» What the task asks
In the listing below, find each line with the string "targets" and return it.

» Exercise materials

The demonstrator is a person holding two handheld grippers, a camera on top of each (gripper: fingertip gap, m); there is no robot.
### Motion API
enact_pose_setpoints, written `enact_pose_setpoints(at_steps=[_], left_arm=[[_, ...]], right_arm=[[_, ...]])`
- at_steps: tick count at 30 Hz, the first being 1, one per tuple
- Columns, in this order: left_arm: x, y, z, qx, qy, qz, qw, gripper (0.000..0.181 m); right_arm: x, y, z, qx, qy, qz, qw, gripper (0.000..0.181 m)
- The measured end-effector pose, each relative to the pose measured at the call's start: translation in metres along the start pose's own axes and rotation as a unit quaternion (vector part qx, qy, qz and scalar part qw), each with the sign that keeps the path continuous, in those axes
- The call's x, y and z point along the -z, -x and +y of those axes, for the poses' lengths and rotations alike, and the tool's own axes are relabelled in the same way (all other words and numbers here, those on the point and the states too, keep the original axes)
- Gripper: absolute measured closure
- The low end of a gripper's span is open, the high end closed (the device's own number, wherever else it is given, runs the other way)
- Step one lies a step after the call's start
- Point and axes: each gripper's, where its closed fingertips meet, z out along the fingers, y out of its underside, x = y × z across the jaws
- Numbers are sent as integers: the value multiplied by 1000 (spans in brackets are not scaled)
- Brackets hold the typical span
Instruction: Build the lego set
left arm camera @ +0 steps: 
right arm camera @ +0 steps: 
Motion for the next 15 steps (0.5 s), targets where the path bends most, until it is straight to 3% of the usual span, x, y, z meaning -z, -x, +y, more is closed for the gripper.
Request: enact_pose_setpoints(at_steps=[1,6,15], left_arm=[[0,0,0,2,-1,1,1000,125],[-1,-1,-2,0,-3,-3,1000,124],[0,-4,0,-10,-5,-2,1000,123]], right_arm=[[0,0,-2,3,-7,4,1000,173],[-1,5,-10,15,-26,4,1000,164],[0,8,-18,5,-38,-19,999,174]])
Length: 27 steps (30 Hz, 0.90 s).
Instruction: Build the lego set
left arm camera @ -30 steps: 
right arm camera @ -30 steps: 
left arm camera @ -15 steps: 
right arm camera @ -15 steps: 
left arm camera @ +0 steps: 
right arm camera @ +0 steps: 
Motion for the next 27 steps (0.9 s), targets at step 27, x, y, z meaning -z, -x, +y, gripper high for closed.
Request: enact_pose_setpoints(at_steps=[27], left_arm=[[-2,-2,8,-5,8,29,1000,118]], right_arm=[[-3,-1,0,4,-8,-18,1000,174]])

» Response to the task
Motion for the next 15 steps (0.5 s), targets where the path bends most, until it is straight to 3% of the usual span, x, y, z meaning -z, -x, +y, more is closed for the gripper.
Motion for the next 27 steps (0.9 s), targets at step 27, x, y, z meaning -z, -x, +y, gripper high for closed.

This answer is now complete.